What you need to do:
Find the string "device" in the records. Copy each line that has it.

(Collection entries)
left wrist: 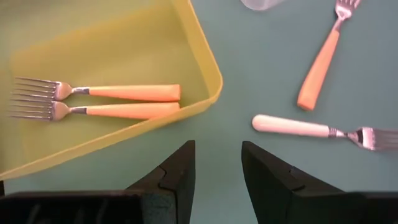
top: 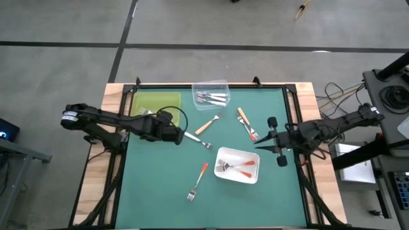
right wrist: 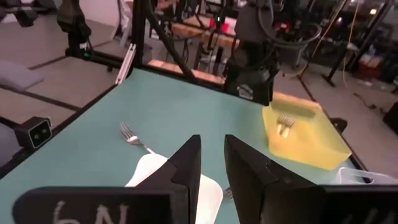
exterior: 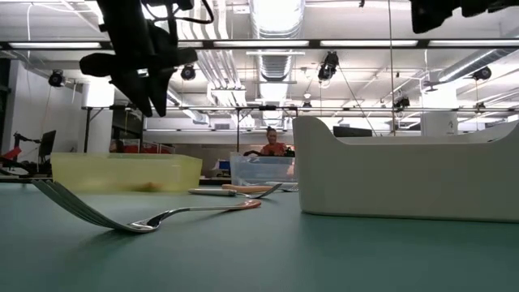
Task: Sort silverware by color (type)
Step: Put the light orange into the yellow bin
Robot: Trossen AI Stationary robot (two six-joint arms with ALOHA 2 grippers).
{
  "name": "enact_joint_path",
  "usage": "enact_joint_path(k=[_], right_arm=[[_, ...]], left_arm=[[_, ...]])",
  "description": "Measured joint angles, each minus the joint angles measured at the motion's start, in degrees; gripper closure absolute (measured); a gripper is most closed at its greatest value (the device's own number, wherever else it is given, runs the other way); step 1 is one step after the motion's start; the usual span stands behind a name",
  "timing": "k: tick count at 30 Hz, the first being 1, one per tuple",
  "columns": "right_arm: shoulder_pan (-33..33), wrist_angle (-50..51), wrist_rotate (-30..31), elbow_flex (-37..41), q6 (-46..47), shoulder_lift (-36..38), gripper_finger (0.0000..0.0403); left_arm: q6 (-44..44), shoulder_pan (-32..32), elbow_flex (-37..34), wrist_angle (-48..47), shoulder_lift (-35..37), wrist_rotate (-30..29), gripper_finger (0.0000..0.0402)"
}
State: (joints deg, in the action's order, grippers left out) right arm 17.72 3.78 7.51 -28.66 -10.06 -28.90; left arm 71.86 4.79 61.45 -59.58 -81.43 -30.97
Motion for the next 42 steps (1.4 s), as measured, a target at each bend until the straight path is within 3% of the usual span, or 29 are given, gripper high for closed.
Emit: enact_joint_path(k=[11, 21, 30, 32, 38, 42], right_arm=[[0.0, -0.1, 0.0, 5.4, 0.0, 11.8, 0.0339], [0.0, -0.5, 0.0, 8.1, -0.5, 15.9, 0.0339], [0.0, -11.9, 0.1, 18.0, -1.4, 18.0, 0.0339], [0.0, -15.4, 2.4, 20.0, 0.3, 17.8, 0.0339], [0.0, -16.3, 17.2, 20.6, 7.2, 14.6, 0.0339], [0.0, -15.1, 21.4, 17.5, 13.0, 11.1, 0.0339]], left_arm=[[0.6, 0.0, 0.0, -0.3, 0.0, -3.1, 0.029], [0.3, 0.0, 0.0, -0.8, 0.0, -3.1, 0.029], [1.5, 0.0, -0.1, -0.7, 0.0, -3.1, 0.029], [1.0, 0.0, -0.1, -0.6, 0.0, -3.6, 0.029], [-2.2, 0.0, -0.1, 2.0, 0.0, -6.1, 0.029], [-8.1, 0.1, -0.1, 8.8, 0.0, -6.1, 0.029]])
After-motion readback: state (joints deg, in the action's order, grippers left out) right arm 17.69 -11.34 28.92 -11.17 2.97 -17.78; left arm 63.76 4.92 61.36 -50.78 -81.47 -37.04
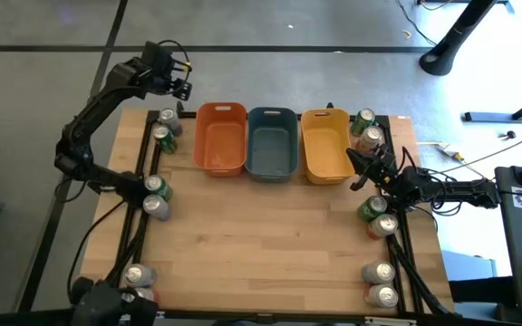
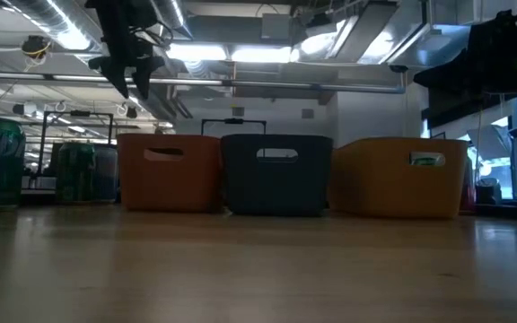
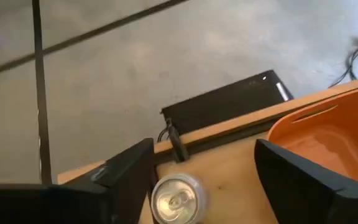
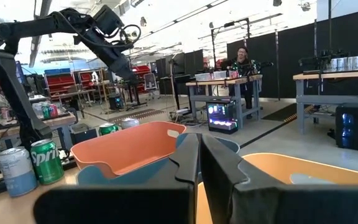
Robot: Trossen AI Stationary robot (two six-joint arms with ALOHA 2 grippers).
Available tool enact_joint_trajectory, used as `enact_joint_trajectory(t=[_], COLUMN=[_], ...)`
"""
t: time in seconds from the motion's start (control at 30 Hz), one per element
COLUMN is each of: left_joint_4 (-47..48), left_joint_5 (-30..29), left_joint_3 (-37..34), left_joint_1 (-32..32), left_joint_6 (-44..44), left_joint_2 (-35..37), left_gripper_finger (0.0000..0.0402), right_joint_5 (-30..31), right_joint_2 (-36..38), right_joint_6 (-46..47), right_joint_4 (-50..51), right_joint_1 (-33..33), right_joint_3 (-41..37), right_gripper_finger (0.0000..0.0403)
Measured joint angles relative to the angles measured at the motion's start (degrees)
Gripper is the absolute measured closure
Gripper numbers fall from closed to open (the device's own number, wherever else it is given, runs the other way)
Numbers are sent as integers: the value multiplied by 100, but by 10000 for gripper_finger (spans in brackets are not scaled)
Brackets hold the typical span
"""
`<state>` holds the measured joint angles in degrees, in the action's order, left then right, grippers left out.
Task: Sort soda cans
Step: Put the top left blue-white soda can into the orange bin
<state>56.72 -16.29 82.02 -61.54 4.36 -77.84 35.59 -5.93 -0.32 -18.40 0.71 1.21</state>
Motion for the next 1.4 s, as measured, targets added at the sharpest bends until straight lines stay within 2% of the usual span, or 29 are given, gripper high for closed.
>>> enact_joint_trajectory(t=[0.13,0.47,0.9,1.1,1.3,1.4], left_joint_4=[208,812,1022,1044,1260,1372], left_joint_5=[1,4,-29,-91,-750,-807], left_joint_3=[0,0,0,0,-2,-2], left_joint_1=[-87,-76,-70,-3,170,163], left_joint_6=[60,52,20,-895,-2254,-2578], left_joint_2=[-167,-991,-1399,-1585,-1633,-1633], left_gripper_finger=[113,111,111,111,112,111], right_joint_5=[2,0,2,2,2,0], right_joint_2=[0,0,2,2,2,2], right_joint_6=[2,1,37,68,180,321], right_joint_4=[106,108,204,213,314,458], right_joint_1=[0,0,0,0,2,1], right_joint_3=[0,0,2,2,2,2], right_gripper_finger=[384,384,384,384,384,384])
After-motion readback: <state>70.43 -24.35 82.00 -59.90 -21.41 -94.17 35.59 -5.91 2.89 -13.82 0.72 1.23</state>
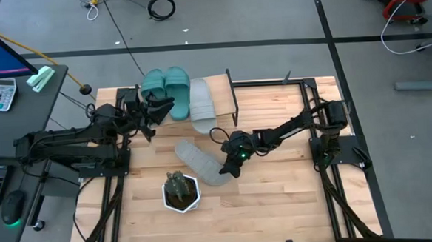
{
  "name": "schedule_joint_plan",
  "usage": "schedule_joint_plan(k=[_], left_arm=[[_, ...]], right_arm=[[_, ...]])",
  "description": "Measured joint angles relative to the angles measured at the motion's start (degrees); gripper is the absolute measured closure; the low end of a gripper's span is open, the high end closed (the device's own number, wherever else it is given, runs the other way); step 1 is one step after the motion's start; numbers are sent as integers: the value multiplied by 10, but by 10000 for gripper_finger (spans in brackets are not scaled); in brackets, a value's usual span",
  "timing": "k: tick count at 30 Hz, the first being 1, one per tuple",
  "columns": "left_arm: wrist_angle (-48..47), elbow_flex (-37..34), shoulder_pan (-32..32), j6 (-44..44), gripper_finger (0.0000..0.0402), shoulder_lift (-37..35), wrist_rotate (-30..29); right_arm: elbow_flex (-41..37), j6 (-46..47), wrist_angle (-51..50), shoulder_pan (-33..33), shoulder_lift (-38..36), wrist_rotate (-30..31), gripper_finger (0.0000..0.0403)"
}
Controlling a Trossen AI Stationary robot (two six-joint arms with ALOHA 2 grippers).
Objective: Pick and place slides into the shelf
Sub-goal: Put the gray slipper on the shelf
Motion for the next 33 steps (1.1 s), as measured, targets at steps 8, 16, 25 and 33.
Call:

Exercise answer:
  "description": "Measured joint angles, each minus the joint angles measured at the motion's start, in degrees; gripper closure absolute (measured); a gripper is most closed at its greatest value (the device's own number, wherever else it is given, runs the other way); step 1 is one step after the motion's start; the usual span stands behind a name",
Gripper numbers fall from closed to open (the device's own number, wherever else it is given, runs the other way)
  "description": "Measured joint angles relative to the angles measured at the motion's start (degrees); gripper is the absolute measured closure; the low end of a gripper's span is open, the high end closed (the device's own number, wherever else it is given, runs the other way); step 1 is one step after the motion's start; numbers are sent as integers: the value multiplied by 10, but by 10000 for gripper_finger (spans in brackets are not scaled); in brackets, a value's usual span",

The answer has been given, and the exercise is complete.